Przygotowania do meczu z Lausanne
Przygotowania do czwartkowego spotkania rozpoczną się od wtorkowego treningu po południu, a następnie w środę rano odbędzie się kolejna jednostka. Szwajcarski klub jest jak dotąd niepokonany w fazie ligowej i ma siedem punktów po trzech spotkaniach. Lausanne w pierwszej kolejce wygrało z Breidablikem 3:0, następnie pokonało na wyjeździe Hamrun Spartans 1:0, a w ostatniej serii gier zremisowało 1:1 z Omonią. Warto jednak zaznaczyć, że dotychczasowi rywale Szwajcarów byli (przynajmniej na papierze) słabsi od przeciwników Lecha. Z drugiej strony, Lech przegrał z Lincoln Red Imps, co było sporą kompromitacją.

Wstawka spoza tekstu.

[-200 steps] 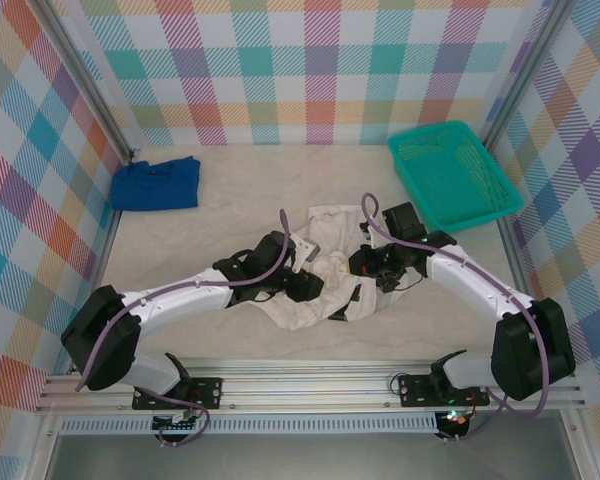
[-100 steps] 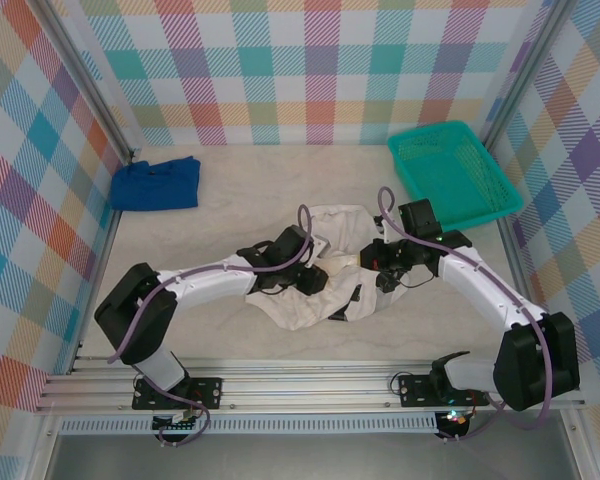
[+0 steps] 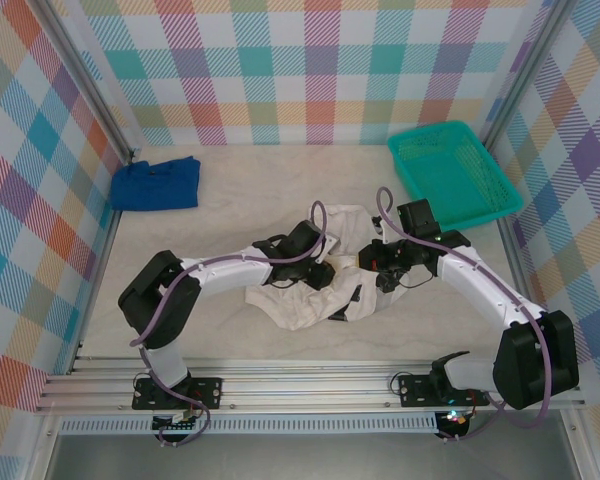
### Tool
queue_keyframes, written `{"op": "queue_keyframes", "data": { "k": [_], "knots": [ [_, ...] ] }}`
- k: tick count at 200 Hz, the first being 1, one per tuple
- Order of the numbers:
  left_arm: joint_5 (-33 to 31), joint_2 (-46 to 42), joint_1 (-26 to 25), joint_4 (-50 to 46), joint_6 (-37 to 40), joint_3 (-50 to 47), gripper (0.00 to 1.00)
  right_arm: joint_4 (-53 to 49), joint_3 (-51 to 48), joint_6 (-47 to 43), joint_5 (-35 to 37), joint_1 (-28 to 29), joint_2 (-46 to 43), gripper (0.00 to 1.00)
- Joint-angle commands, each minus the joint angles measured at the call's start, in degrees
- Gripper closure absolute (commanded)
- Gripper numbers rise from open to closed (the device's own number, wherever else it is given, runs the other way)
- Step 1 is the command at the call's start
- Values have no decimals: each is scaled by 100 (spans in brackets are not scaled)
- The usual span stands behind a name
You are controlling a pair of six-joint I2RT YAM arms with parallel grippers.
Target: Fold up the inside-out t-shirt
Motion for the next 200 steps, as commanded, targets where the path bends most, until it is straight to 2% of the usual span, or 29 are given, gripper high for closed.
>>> {"op": "queue_keyframes", "data": {
  "k": [1, 28, 63, 112, 151, 180, 200],
  "knots": [
    [89, -173, 11, -1, 59, 56, 90, 62, -13, -119, -86, -30, -23, 100],
    [419, -699, 38, 291, 48, -207, 100, 80, 10, -118, -74, -24, -22, 100],
    [838, -1744, 122, 462, 65, -718, 100, 62, 214, -134, -81, -38, -38, 100],
    [957, -2734, 421, 356, 74, -1286, 100, 211, 530, -38, -334, -33, 74, 100],
    [661, -3249, 611, 229, -10, -1715, 100, 693, 664, 293, -719, -26, 367, 100],
    [218, -3579, 759, 490, -528, -2281, 100, 1233, 904, 762, -923, 44, 881, 100],
    [-21, -3705, 873, 667, -811, -2649, 100, 1377, 1217, 905, -792, 155, 1355, 100]
  ]
}}
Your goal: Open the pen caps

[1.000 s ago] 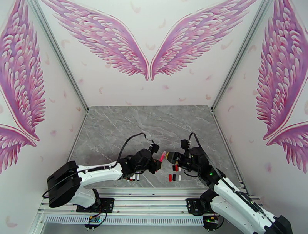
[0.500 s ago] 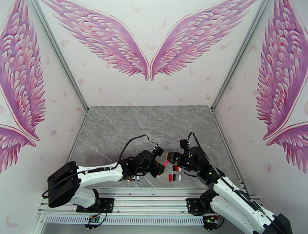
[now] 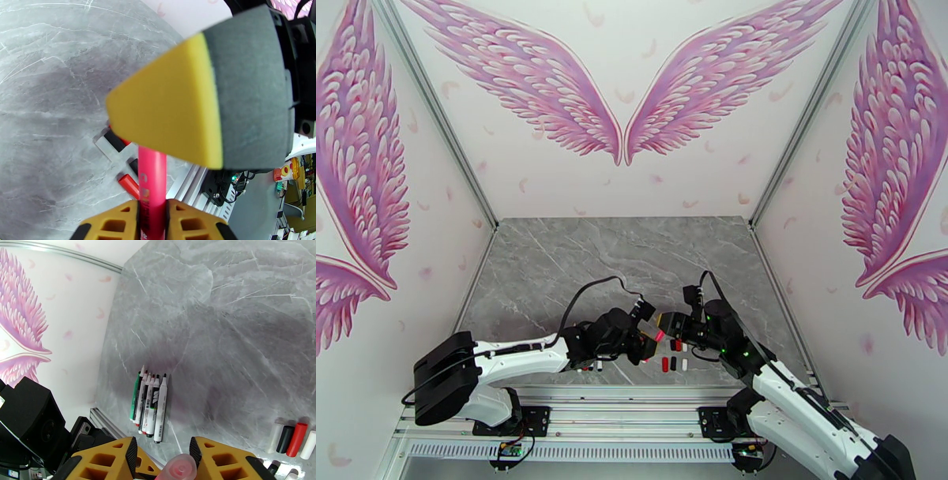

"Chcemy kontynuować naszą dobrą grę"
Lechici przystąpią do meczu podbudowani wysokim zwycięstwem 4:1 z Radomiakiem Radom w PKO BP Ekstraklasie. Z kolei Lausanne w miniony weekend przegrało ligowe spotkanie ze St. Gallen 0:1.
- To jest bardzo ważne zwycięstwo dla nas. Zdobyliśmy trzy punkty i bardzo się z tego cieszymy. W poprzednich meczach straciliśmy za dużo punktów, dlatego nie chcieliśmy ponownie gonić wyniku, stąd na początku naszym planem było poznanie trochę rywali. Później przejęliśmy inicjatywę, mieliśmy pełną kontrolę nad spotkaniem, zdobyliśmy cztery bramki i to wyglądało naprawdę fajnie. Za parę dni kolejna ważna rywalizacja w domu i chcemy kontynuować naszą dobrą grę - powiedział po spotkaniu z Radomiakiem Ali Gholizadeh.
Po czwartkowym meczu, który odbędzie się o godzinie 18:45, lechici odbędą jeszcze dwa treningi - w piątek oraz w sobotę rano. Następnie w niedzielę, 30 listopada, Lech zmierzy się na wyjeździe z Wisłą Płock w ramach 17. kolejki PKO BP Ekstraklasy.